Die Wünsche, die ich für die gemeinsame Zeit in Brandenburg und darüber hinaus hatte, die Ziele, die ich für mein letztes organisiertes Seminar hatte, sind allesamt aufgegangen. Es wurde Mut gemacht, empowert und Impulse gesetzt, wie jede*r individuell und wir als Gruppe Strategien erarbeiten können, um uns zu ermächtigen und hoffentlich mit der Zeit all die konstruierten Bilder, die wir über Jahrzehnte in diesem Land aufgezwungen bekommen haben und die teils zu identitätsstiftenden Merkmalen für uns geworden sind, abzubauen und uns dieser zu entledigen. Denn vieles, womit wir hier selbstverständlicherweise aufgewachsen sind, ist schlicht und ergreifend nicht gut.
An alle, die diesen Text lesen und nicht zu den 0,27% in Deutschland lebenden Jüdinnen und Juden gehören, ich möchte mit einem Appell an euch enden:
Wenn ihr solidarisch mit unseren 0,27% sein wollt, dann müsst ihr jetzt aktiv werden.
Ich erwarte, dass ihr euch selbstständig bildet und informiert. Vor allem, wenn ihr auch nur an einer einzigen Diskussion zum Nahostkonflikt beteiligt wart oder bei einer der vielfältigen lustigen oder weniger lustigen Veranstaltung zum diesjährigen Festjahr teilnehmt. Ich erwarte von euch ein kritisches Hinterfragen, wenn es um diffamierende Darstellungen von Jüd*innen geht. Ich erwarte von euch, bestimmt und lautstark dagegen vorzugehen. Ich erwarte von euch ein selbstständiges Entlernen von lang tradierten antisemitischen Vorurteilen und Weltbildern, die in diesem Deutschland nun mal Tradition und Kontinuität haben. Wenn ihr dies nicht selbst in die Hand nehmt, es nicht selbst für wichtig erachtet, dann werden wir, die 0,27%, es nicht für euch erledigen.

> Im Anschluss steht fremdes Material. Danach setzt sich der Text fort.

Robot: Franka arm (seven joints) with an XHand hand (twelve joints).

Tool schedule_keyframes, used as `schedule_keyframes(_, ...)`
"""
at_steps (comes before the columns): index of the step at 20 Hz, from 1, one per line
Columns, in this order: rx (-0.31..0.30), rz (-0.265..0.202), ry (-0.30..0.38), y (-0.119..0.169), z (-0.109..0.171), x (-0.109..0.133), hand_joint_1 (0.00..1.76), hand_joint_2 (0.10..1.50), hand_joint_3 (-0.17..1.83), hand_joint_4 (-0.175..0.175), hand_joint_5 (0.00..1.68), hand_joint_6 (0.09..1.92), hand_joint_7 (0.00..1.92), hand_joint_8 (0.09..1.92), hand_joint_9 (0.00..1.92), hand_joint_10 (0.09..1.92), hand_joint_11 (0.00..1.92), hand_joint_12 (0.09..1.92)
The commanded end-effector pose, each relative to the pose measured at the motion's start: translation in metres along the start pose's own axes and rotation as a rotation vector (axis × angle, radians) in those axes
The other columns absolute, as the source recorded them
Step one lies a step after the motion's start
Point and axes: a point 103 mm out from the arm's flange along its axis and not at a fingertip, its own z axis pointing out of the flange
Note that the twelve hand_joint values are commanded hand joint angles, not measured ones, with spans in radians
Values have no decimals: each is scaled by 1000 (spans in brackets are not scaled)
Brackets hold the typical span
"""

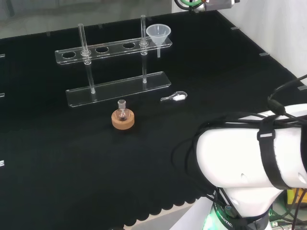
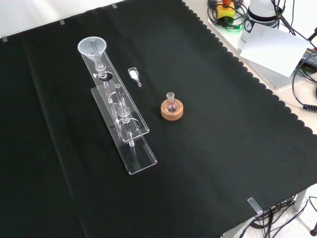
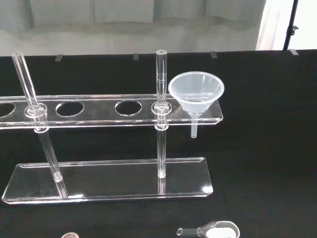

Diese Rolle werden wir nicht weiter übernehmen. Diese Ablenkung werden wir nicht weiter dulden. Die 0,27% müssen sich darauf konzentrieren, die eigenen sicheren Räume auf- und auszubauen, anstatt die immer gleichen Apelle und Erklärungen an den Rest der Gesellschaft zu richten. Entweder ihr seid vertrauensvolle und verlässliche Allies oder wir brauchen euch nicht. Nicht an eurem 27. Januar oder 9. November. Und an keinem anderen Tag. Das Einzige, was ich dann noch von euch erwarte ist: Lasst uns möglichst offen damit umgehen.